Sądzę, że było to wywołane nie tyle skalą ogłoszonego programu dodatkowego skupu instrumentów MBS, ile pojawieniem się w komunikacie deklaracji jego trwania, aż do osiągnięcia efektu trwałej poprawy na rynku pracy w USA. Czy Fed osiągnie planowany efekt trwałej poprawy na rynku pracy przez co najmniej kilka miesięcy pozostanie niewiadomą, niemniej jednak takie działania w bardzo istotnym stopniu wpływają na wzrost oczekiwań inflacyjnych, co musi się w efekcie przełożyć na wzrost cen surowców i poprawę sytuacji na rynkach wschodzących, zwłaszcza że od dłuższego czasu obserwujemy ich relatywnie słabsze zachowanie.
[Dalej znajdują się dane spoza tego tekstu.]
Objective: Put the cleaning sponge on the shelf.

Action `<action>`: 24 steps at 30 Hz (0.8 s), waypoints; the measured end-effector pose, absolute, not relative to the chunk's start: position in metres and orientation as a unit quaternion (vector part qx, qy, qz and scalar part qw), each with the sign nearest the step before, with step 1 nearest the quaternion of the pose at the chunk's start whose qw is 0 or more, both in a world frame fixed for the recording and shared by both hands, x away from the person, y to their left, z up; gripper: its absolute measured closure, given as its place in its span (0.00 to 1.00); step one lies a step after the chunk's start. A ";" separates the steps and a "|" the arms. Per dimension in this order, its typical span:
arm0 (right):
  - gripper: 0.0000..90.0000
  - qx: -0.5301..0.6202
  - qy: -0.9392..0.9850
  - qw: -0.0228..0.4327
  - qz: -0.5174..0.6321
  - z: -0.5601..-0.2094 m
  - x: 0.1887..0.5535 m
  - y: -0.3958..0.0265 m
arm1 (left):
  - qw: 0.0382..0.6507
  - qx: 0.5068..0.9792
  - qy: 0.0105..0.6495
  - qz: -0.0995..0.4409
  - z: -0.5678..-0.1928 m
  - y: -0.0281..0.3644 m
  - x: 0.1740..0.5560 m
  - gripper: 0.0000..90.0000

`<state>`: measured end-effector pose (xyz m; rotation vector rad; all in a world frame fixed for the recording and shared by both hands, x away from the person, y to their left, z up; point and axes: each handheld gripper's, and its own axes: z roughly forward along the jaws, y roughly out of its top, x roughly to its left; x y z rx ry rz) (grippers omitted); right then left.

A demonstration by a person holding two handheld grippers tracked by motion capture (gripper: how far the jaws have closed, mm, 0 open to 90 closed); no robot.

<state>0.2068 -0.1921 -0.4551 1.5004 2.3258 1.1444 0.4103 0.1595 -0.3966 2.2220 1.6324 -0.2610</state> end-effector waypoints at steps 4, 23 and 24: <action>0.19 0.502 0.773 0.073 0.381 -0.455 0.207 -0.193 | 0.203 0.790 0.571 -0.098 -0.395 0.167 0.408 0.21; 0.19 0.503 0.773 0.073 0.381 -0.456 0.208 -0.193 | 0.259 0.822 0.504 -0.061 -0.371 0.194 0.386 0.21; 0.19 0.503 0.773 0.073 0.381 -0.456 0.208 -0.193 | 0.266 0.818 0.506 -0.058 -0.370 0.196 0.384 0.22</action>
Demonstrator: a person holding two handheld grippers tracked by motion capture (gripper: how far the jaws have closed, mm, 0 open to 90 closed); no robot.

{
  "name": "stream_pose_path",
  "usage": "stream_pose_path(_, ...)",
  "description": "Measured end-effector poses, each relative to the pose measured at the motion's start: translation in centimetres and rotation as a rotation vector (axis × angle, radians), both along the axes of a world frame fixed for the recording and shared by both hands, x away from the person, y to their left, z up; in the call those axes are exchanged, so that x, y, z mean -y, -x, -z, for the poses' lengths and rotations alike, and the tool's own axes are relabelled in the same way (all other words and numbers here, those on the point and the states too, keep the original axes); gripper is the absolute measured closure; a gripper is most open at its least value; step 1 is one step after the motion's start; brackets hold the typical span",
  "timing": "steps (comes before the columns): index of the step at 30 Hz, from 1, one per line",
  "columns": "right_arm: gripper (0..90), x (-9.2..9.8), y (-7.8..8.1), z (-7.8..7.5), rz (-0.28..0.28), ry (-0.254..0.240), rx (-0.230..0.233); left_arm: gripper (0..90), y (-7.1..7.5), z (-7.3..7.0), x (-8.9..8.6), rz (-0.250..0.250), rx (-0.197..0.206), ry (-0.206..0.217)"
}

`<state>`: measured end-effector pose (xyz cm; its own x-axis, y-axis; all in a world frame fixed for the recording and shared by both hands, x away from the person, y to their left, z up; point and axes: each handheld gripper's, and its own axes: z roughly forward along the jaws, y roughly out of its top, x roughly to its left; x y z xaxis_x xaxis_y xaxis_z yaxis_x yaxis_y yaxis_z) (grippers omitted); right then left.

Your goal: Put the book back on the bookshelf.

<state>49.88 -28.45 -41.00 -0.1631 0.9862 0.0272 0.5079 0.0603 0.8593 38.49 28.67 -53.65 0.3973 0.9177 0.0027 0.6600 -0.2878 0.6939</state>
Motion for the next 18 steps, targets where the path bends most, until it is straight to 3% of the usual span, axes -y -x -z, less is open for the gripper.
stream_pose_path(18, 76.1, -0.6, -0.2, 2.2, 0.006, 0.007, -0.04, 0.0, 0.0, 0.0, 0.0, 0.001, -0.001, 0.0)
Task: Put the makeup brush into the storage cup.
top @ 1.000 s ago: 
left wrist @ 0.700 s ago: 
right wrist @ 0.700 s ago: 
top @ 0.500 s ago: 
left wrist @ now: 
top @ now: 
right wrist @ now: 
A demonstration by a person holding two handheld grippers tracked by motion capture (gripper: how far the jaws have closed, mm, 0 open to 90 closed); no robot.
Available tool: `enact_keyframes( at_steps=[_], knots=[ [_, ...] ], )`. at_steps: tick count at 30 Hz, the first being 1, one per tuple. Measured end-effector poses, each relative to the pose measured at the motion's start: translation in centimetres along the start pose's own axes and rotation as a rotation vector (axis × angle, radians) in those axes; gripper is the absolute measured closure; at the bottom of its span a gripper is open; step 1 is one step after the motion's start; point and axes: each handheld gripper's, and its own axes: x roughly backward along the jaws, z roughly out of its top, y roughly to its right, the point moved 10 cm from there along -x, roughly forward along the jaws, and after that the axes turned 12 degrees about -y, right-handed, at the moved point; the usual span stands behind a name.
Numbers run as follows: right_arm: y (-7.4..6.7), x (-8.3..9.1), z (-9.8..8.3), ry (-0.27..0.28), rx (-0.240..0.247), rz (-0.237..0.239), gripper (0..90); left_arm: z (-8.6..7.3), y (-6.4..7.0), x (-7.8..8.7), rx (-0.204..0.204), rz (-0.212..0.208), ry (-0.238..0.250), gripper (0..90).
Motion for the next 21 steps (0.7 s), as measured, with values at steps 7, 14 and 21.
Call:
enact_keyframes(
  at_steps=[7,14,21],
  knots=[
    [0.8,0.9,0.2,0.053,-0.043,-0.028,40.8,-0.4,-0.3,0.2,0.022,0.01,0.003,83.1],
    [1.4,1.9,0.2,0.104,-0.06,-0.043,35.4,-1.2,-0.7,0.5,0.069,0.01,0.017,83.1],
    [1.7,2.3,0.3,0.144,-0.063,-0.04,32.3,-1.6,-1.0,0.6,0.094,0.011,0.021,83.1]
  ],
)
Sygnałem dla szerszej poprawy na rynkach akcji może być silne zachowanie się w ostatnim tygodniu walut rynków wschodzących, cen surowców, a jednocześnie zdecydowany odwrót od aktywów stanowiących bezpieczną przystań praktycznie przez cały czas trwania kryzysu. Znaczne osłabienie jena, franka szwajcarskiego spadki cen obligacji amerykańskich wskazują na zdecydowany wzrost apetytu na ryzyko w perspektywie średnioterminowej. Oczywiście zbliżenie się indeksów amerykańskiego rynku i niemieckiego DAX do kilkuletnich szczytów po bardzo silnych kilkutygodniowych wzrostach oznacza, że w każdym momencie powinna rozpocząć się na tych rynkach korekta, jednakże nie powinno się to przełożyć na relatywnie atrakcyjne rynki wschodzące i będzie zapewne stanowić okazję do silniejszego zaangażowania się na rynkach ryzykownych aktywów.